What is expected> Without omission or alteration, write out all of the data.

Source material>
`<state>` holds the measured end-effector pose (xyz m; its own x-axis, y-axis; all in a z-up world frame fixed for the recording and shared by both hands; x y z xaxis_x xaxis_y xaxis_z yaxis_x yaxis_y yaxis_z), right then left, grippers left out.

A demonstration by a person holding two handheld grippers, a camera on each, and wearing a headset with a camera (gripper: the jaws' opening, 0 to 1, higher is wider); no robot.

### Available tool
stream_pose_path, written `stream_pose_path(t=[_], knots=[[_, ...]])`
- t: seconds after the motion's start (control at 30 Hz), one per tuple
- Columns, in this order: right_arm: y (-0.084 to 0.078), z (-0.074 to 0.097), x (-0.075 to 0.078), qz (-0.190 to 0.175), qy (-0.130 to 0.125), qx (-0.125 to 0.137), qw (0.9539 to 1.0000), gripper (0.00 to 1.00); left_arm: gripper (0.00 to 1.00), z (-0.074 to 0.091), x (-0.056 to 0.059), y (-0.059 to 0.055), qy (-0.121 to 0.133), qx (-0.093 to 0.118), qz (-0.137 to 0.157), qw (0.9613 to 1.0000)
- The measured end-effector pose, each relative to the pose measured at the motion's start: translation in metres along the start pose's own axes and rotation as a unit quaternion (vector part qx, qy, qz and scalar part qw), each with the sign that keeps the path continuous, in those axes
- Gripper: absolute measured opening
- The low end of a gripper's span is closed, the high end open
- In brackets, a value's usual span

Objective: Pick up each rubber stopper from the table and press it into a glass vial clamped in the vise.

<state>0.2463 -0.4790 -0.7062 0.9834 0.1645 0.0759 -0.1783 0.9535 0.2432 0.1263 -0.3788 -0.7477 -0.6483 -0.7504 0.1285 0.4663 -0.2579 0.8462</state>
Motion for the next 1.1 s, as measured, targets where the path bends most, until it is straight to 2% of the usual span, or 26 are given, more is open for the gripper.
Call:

Task response>
`<state>` holds the measured end-effector pose (xyz m; its own x-axis, y-axis; all in a z-up world frame fixed for the recording and shared by both hands; x y z xaxis_x xaxis_y xaxis_z yaxis_x yaxis_y yaxis_z), right then left, grippers left out.

A demonstration by a person holding two handheld grippers, a camera on each, and wearing a headset with a camera (gripper: the jaws' opening, 0 to 1, higher is wider); no robot.

### Available tool
stream_pose_path, written `stream_pose_path(t=[_], knots=[[_, ...]])`
- t: seconds after the motion's start (control at 30 Hz), one per tuple
- Columns, in this order: right_arm: y (-0.084 to 0.078), z (-0.074 to 0.097), x (-0.075 to 0.078), qz (-0.190 to 0.175), qy (-0.130 to 0.125), qx (-0.125 to 0.137), qw (0.9539 to 1.0000), gripper (0.00 to 1.00); left_arm: gripper (0.00 to 1.00), z (-0.074 to 0.091), x (-0.056 to 0.059), y (-0.059 to 0.055), qy (-0.121 to 0.133), qx (-0.093 to 0.118), qz (-0.137 to 0.157), qw (0.9613 to 1.0000)
- The measured end-effector pose, each relative to the pose measured at the motion's start: translation in metres along the start pose's own axes and rotation as a unit quaternion (vector part qx, qy, qz and scalar part qw), each with the sign that keeps the path continuous, in those axes
- Gripper: absolute measured opening
- The low end of a gripper's span is closed, the high end open
- In brackets, a value's usual span

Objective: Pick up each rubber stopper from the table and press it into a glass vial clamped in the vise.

<state>0.2463 -0.4790 -0.7062 0.9834 0.1645 0.0759 -0.1783 0.9535 0.2432 0.1263 -0.3788 -0.7477 -0.6483 -0.7504 0.1285 0.4663 -0.2579 0.8462</state>
Motion for the next 1.1 s, as measured, targets where the path bends most, until it is straight to 2% of the usual span, or 26 are given, more is open for the gripper.
Call:

Nothing further remains for this exercise.